### About this task
Find the line holding "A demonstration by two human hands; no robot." in the entries below. Give it again exactly, along with every line after it up to and including the line holding "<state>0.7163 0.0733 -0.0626".

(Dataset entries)

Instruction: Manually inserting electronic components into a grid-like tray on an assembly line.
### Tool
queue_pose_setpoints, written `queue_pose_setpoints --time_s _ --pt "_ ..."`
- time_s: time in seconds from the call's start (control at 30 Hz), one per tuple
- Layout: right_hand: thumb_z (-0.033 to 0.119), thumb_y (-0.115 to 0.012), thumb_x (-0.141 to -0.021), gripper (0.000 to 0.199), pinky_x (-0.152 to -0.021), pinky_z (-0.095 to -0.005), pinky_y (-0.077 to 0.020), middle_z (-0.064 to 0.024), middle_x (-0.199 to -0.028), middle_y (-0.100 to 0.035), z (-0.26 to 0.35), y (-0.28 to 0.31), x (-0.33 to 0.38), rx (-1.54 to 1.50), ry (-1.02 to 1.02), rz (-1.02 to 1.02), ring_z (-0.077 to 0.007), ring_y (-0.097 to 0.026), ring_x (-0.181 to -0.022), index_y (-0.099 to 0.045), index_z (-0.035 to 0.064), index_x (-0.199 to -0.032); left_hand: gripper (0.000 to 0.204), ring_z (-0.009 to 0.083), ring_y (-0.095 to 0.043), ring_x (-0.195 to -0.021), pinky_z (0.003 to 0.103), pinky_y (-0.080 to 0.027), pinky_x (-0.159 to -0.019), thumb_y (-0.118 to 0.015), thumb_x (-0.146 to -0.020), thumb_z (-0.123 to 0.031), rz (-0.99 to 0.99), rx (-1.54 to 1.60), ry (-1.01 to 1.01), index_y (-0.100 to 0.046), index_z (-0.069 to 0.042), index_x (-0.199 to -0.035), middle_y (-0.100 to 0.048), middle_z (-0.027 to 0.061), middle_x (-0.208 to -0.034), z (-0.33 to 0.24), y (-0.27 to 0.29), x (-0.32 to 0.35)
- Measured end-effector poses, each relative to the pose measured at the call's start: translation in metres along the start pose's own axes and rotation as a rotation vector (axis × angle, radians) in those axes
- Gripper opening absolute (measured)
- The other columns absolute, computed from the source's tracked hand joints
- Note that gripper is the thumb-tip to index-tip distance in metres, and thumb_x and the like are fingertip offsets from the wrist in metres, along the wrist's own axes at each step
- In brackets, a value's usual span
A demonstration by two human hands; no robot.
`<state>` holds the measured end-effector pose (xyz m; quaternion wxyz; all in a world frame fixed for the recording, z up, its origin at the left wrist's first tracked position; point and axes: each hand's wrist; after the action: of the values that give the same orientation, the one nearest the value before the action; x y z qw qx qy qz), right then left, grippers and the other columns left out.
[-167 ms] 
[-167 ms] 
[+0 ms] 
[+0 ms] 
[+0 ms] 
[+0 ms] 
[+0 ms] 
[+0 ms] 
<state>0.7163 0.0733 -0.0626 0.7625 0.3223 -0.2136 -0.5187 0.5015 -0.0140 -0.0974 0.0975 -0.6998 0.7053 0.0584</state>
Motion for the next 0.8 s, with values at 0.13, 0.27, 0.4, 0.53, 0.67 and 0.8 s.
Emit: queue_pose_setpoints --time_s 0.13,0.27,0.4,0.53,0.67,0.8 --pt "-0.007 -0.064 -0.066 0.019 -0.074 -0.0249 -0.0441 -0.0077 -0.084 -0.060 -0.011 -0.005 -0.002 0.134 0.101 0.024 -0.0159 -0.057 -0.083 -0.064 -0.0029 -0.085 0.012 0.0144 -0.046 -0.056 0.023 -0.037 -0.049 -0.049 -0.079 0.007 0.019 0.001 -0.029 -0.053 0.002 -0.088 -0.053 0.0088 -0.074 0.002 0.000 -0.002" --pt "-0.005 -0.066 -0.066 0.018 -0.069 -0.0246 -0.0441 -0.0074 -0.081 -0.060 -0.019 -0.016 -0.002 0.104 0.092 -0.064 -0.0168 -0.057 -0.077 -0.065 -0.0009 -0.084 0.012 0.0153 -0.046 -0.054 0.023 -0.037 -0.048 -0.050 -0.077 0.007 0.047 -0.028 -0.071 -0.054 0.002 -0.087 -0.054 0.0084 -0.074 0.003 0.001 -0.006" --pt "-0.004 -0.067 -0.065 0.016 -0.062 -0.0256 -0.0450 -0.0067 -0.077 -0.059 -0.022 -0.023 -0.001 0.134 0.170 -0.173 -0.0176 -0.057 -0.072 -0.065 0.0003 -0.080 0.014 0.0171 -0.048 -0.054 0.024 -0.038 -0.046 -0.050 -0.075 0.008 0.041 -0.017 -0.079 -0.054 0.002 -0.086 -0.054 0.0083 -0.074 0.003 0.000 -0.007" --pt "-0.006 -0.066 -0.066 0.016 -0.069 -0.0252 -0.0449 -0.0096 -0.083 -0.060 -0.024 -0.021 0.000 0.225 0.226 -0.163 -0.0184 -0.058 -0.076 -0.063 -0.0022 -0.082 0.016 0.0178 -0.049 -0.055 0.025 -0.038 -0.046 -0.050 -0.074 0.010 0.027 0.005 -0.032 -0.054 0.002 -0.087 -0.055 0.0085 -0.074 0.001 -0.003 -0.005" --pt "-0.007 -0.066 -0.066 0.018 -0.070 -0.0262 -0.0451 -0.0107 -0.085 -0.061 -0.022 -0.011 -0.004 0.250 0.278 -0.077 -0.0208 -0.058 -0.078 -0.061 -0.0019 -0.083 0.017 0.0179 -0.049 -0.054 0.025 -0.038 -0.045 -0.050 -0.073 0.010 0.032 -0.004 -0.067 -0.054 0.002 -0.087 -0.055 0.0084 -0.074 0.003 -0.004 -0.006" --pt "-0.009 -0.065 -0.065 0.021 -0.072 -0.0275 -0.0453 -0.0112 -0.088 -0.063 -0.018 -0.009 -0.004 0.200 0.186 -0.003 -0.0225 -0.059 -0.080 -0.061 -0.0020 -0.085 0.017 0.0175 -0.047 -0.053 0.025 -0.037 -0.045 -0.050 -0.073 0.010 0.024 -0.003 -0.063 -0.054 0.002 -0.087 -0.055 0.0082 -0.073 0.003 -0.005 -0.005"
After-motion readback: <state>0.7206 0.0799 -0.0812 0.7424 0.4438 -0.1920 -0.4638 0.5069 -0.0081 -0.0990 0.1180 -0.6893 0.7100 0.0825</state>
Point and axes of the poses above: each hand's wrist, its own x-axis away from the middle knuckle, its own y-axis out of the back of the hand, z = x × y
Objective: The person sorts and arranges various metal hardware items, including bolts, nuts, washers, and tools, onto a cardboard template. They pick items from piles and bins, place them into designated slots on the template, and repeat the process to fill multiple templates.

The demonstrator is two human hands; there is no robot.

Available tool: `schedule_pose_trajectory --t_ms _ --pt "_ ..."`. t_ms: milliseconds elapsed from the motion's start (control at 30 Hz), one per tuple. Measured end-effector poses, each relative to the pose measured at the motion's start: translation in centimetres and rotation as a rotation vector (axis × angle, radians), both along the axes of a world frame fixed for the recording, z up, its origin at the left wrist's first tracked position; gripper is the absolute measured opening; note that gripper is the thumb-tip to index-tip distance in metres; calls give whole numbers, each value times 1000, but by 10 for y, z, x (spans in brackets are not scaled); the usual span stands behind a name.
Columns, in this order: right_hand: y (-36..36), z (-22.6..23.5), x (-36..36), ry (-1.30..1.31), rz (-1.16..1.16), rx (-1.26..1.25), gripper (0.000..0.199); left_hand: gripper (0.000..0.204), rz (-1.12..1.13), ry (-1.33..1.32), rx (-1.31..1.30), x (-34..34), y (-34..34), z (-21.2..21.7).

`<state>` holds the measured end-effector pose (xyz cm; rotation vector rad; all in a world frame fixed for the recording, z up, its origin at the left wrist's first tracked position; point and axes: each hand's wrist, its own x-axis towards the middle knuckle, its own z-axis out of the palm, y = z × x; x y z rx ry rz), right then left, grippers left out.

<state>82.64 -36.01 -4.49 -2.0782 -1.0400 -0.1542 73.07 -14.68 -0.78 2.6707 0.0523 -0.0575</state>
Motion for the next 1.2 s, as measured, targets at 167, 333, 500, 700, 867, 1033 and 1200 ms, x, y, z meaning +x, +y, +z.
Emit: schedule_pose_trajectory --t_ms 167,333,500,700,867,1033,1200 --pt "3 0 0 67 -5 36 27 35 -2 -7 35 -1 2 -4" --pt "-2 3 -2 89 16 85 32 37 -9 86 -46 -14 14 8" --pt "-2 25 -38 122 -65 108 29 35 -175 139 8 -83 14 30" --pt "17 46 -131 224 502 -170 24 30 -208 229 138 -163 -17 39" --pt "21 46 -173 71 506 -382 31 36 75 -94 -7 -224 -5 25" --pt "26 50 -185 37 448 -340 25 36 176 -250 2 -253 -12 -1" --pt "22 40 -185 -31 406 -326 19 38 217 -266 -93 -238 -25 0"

### Response area
A demonstration by two human hands; no robot.
`<state>` holds the measured end-effector pose (xyz m; quaternion wxyz; all in a world frame fixed for the recording, z up, its origin at the left wrist's first tracked position; point and axes: each hand's wrist; after the action: of the values that give the same orientation, the one nearest the value before the action; x y z qw qx qy qz), right then left, grippers and the other columns left out.
[-167 ms] 
[-167 ms] 
[+0 ms] 
[+0 ms] 
[+0 ms] 
[+0 ms] 
[+0 ms] 
[+0 ms] 
<state>0.7163 0.0733 -0.0626 0.7625 0.3223 -0.2136 -0.5187 0.5015 -0.0140 -0.0974 0.0975 -0.6998 0.7053 0.0584</state>

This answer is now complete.